**Task brief**
Go through the material and set down every line without alteration.

**Data excerpt**
----

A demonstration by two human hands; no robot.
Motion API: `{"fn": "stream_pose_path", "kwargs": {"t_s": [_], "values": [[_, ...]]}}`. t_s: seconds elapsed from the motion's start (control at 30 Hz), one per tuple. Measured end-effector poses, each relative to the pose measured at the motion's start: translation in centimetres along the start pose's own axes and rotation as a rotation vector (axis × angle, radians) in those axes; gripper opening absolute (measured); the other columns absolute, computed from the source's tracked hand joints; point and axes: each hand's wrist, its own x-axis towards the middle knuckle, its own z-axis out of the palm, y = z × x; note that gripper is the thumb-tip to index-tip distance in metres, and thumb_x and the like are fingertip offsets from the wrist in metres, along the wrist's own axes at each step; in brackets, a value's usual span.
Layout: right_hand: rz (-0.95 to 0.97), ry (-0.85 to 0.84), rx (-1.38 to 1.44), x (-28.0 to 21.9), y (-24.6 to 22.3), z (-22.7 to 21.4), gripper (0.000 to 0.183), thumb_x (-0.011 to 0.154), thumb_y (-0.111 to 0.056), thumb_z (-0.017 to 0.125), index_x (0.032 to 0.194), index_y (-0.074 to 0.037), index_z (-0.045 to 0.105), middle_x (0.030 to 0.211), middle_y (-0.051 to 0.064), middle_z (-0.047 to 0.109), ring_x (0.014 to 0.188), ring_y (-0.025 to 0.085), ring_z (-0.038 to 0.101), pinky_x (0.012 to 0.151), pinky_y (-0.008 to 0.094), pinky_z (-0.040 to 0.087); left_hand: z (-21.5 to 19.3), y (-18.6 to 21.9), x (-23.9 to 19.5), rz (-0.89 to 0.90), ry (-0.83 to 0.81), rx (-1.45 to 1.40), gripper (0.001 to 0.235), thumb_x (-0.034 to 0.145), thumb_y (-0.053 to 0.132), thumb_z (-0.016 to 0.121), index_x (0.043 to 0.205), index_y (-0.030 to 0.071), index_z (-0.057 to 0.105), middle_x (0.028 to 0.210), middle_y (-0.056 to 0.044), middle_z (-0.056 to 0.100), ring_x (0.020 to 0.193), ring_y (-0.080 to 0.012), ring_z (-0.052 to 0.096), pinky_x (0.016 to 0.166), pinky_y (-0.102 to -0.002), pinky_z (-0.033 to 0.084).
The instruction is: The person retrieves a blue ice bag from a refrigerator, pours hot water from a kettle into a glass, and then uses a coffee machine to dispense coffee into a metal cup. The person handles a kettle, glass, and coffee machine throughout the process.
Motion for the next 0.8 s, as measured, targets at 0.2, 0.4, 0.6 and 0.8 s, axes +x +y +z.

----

**Written response**
A demonstration by two human hands; no robot.
Motion API: `{"fn": "stream_pose_path", "kwargs": {"t_s": [_], "values": [[_, ...]]}}`. t_s: seconds elapsed from the motion's start (control at 30 Hz), one per tuple. Measured end-effector poses, each relative to the pose measured at the motion's start: translation in centimetres along the start pose's own axes and rotation as a rotation vector (axis × angle, radians) in those axes; gripper opening absolute (measured); the other columns absolute, computed from the source's tracked hand joints; point and axes: each hand's wrist, its own x-axis towards the middle knuckle, its own z-axis out of the palm, y = z × x; note that gripper is the thumb-tip to index-tip distance in metres, and thumb_x and the like are fingertip offsets from the wrist in metres, along the wrist's own axes at each step; in brackets, a value's usual span.
Layout: right_hand: rz (-0.95 to 0.97), ry (-0.85 to 0.84), rx (-1.38 to 1.44), x (-28.0 to 21.9), y (-24.6 to 22.3), z (-22.7 to 21.4), gripper (0.000 to 0.183), thumb_x (-0.011 to 0.154), thumb_y (-0.111 to 0.056), thumb_z (-0.017 to 0.125), index_x (0.032 to 0.194), index_y (-0.074 to 0.037), index_z (-0.045 to 0.105), middle_x (0.030 to 0.211), middle_y (-0.051 to 0.064), middle_z (-0.047 to 0.109), ring_x (0.014 to 0.188), ring_y (-0.025 to 0.085), ring_z (-0.038 to 0.101), pinky_x (0.012 to 0.151), pinky_y (-0.008 to 0.094), pinky_z (-0.040 to 0.087); left_hand: z (-21.5 to 19.3), y (-18.6 to 21.9), x (-23.9 to 19.5), rz (-0.89 to 0.90), ry (-0.83 to 0.81), rx (-1.45 to 1.40), gripper (0.001 to 0.235), thumb_x (-0.034 to 0.145), thumb_y (-0.053 to 0.132), thumb_z (-0.016 to 0.121), index_x (0.043 to 0.205), index_y (-0.030 to 0.071), index_z (-0.057 to 0.105), middle_x (0.028 to 0.210), middle_y (-0.056 to 0.044), middle_z (-0.056 to 0.100), ring_x (0.020 to 0.193), ring_y (-0.080 to 0.012), ring_z (-0.052 to 0.096), pinky_x (0.016 to 0.166), pinky_y (-0.102 to -0.002), pinky_z (-0.033 to 0.084).
The instruction is: The person retrieves a blue ice bag from a refrigerator, pours hot water from a kettle into a glass, and then uses a coffee machine to dispense coffee into a metal cup. The person handles a kettle, glass, and coffee machine throughout the process.
Motion for the next 0.8 s, as measured, targets at 0.2, 0.4, 0.6 and 0.8 s, axes +x +y +z.

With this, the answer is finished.